Period of Performance: 02/27/2001 - 12/01/2001


Phase 1 SBIR

Recipient Firm

Turing Assoc., Inc.
5220 Sutton Rd
Ann Arbor, MI 48105
Principal Investigator


The proposal is to develop low-cost technologies for enhanced perception and terrain understanding for robotic ground vehicle navigation. We propose to combine structured lighting with stereo vision, using innovative image processing based on shape-from-shading and shadow processing. This will provide robust ability to detect and segment negative obstacles (e.g., down steps), to estimate upcoming terrain slope, to improve object detection and segmentation (including porous obstacles such as fences), and improve texture characterization.
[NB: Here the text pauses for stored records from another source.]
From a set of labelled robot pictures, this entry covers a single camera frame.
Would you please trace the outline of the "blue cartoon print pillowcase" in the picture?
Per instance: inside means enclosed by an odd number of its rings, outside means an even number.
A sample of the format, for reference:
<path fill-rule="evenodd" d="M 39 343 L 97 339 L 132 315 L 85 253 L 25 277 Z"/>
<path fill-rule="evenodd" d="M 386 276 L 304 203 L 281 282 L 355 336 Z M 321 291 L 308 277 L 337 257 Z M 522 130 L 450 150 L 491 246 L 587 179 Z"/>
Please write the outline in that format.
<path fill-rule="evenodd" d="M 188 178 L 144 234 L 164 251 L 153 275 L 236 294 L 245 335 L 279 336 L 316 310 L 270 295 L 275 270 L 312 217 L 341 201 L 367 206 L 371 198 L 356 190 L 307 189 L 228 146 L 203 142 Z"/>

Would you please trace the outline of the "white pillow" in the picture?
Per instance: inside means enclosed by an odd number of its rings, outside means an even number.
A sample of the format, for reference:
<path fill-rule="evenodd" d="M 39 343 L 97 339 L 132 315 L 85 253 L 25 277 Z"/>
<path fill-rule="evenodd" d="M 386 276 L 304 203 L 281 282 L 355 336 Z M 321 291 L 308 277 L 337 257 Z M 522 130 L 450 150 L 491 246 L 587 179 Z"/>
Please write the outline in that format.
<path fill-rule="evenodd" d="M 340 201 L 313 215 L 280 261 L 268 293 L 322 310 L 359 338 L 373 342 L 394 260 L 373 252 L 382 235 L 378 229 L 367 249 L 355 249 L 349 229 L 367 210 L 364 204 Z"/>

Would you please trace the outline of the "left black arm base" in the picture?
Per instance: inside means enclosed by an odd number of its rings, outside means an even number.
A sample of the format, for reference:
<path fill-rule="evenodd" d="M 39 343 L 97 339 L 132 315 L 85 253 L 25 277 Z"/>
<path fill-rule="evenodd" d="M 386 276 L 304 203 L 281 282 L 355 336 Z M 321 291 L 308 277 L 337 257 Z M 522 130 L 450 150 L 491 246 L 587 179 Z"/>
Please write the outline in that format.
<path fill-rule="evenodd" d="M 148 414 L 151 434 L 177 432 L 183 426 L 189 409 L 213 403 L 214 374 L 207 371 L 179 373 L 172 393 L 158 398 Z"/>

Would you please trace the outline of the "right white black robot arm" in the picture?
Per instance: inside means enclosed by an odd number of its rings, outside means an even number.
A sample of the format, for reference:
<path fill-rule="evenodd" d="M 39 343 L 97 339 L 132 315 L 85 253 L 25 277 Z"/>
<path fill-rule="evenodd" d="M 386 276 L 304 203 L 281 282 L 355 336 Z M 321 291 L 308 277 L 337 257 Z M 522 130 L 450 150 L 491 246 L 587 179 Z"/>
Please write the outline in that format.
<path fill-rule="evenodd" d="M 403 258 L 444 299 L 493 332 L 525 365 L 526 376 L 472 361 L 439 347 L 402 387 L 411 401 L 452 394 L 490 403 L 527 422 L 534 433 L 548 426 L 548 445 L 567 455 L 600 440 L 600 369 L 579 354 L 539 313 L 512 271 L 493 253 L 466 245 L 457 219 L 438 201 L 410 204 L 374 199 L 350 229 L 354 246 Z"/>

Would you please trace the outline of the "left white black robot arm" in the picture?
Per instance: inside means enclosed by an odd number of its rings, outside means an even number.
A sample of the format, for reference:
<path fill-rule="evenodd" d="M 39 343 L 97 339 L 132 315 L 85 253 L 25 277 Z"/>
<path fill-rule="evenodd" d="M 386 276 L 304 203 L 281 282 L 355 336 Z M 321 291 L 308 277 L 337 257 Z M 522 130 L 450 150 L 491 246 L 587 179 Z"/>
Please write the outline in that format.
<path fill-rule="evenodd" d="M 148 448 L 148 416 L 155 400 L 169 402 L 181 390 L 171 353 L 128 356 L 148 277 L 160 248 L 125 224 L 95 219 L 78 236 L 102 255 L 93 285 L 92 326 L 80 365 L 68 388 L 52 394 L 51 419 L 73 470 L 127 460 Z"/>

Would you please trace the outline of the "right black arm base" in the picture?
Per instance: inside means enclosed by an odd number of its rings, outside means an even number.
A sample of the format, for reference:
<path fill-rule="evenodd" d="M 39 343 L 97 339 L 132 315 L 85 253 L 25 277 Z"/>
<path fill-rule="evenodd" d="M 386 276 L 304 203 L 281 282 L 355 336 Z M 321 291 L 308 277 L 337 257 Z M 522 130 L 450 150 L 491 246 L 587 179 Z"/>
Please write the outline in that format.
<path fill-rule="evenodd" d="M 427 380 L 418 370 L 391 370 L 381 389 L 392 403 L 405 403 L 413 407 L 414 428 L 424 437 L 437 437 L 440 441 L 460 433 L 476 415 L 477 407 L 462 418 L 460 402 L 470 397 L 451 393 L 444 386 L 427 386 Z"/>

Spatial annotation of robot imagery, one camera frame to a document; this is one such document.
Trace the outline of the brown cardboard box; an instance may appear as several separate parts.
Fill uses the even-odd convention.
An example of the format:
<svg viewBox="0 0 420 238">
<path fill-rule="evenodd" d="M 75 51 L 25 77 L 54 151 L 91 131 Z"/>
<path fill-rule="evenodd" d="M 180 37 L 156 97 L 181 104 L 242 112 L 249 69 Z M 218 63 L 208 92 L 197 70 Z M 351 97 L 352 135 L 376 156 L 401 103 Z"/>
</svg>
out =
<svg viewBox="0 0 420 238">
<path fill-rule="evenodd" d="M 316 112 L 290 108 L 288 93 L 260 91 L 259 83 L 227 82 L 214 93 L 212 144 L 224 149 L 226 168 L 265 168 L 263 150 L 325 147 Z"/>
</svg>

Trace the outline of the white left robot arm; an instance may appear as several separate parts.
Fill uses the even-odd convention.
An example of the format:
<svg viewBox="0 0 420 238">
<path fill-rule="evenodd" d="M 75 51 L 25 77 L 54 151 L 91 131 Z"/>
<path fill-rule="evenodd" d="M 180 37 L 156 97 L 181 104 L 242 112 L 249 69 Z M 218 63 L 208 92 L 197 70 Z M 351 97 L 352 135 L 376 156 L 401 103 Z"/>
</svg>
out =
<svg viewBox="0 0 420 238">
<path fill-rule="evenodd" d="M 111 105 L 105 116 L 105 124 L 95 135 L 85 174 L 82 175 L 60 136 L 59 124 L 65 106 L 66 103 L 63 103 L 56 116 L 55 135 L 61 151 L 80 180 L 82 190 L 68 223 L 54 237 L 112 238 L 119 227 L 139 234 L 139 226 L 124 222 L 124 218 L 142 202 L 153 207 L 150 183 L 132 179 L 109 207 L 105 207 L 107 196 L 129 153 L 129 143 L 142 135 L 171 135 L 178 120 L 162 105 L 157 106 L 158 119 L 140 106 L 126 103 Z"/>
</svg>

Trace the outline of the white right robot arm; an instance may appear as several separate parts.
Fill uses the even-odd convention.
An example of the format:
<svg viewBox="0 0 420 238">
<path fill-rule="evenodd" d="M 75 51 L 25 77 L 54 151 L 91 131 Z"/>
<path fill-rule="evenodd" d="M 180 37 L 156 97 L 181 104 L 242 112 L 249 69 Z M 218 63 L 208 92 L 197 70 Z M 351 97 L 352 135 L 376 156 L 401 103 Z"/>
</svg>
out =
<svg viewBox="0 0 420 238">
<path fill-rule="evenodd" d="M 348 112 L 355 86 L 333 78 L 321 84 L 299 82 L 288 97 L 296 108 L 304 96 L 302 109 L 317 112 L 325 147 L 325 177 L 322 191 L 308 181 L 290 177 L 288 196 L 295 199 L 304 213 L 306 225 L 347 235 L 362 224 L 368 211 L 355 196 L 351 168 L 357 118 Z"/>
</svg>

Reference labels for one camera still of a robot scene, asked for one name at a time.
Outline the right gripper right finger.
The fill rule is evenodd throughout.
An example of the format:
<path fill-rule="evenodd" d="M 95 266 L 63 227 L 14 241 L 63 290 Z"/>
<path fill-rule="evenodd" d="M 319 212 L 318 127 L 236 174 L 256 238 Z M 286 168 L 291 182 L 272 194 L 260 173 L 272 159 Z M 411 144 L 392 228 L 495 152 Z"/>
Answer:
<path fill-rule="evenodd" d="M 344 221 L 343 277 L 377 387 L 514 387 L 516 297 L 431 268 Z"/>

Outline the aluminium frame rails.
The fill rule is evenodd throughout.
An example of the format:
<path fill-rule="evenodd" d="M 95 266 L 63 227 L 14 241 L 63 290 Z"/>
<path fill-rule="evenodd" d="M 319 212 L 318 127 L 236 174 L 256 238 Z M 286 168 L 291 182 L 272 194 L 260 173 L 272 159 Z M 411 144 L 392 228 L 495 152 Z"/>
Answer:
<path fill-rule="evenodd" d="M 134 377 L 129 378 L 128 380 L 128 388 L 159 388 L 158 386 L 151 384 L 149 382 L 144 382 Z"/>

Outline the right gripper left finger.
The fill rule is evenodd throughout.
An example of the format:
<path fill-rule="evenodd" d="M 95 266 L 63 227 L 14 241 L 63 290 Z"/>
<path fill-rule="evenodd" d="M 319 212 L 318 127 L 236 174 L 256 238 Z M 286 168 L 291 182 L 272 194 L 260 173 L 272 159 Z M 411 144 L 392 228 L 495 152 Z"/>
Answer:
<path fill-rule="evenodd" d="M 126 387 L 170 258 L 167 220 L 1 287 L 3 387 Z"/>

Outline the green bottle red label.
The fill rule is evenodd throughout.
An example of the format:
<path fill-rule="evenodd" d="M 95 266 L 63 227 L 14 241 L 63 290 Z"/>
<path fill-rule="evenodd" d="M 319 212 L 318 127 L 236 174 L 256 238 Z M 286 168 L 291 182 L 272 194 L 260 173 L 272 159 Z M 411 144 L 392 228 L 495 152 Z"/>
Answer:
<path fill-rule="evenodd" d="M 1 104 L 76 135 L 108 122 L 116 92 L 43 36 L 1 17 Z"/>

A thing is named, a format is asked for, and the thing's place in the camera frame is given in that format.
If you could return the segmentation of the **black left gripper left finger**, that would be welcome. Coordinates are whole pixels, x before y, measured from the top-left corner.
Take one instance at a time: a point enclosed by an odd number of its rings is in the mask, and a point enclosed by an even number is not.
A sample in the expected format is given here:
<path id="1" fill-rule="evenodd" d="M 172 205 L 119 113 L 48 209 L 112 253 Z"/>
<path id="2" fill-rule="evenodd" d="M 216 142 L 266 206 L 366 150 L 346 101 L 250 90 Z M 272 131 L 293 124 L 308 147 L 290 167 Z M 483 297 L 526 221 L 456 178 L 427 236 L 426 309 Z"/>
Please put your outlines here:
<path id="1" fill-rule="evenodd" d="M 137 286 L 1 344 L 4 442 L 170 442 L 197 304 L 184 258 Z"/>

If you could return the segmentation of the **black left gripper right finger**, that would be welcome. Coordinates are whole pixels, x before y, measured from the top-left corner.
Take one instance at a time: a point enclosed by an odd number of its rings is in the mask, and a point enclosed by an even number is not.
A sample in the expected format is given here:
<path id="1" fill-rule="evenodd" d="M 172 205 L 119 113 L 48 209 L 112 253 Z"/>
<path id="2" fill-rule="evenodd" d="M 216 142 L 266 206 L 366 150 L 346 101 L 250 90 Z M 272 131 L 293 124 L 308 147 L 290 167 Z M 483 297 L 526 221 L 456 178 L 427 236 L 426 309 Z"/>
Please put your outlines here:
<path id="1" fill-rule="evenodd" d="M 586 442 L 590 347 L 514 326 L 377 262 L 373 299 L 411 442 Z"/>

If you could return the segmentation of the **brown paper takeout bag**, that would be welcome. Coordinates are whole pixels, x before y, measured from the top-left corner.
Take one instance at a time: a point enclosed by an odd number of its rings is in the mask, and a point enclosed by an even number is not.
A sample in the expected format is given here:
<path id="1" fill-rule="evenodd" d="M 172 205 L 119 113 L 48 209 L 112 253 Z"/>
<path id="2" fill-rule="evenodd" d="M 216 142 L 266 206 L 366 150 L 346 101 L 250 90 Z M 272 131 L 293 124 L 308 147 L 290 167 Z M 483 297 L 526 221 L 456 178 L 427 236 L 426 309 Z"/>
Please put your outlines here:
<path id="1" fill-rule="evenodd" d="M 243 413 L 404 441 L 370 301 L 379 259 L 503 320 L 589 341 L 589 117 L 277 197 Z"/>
We propose to use internal self-status sensors (e.g., inertial navigation sensors, current meters, load sensors) to collect data to characterize terrain trafficability (e.g., roughness, slope, ground resistance, traction limits, slip) for path planning. The mobile robot will exectute stylized maneuvers to measure terrain trafficability characteristics. We propose to use frequency analysis feature extraction and machine learning to classify terrain based on its trafficability (supporting landmark recognition and map region localization). We propose to train machine leaning systems to predict trafficability characteristics from structured lighting/stereo vision image texture metrics and segmented-region shape features. Preliminary experiments have demonstrated the feasiblity of key elements of the proposed approach.The research products will be applicable to DoD unmanned ground vehicle programs including the Future Combat Systems (FCS) vehicles, security robots, mine clearing and unexploded ordnance removal robots. The products will have potential applicability in commercial automotive intelligent vehicle development.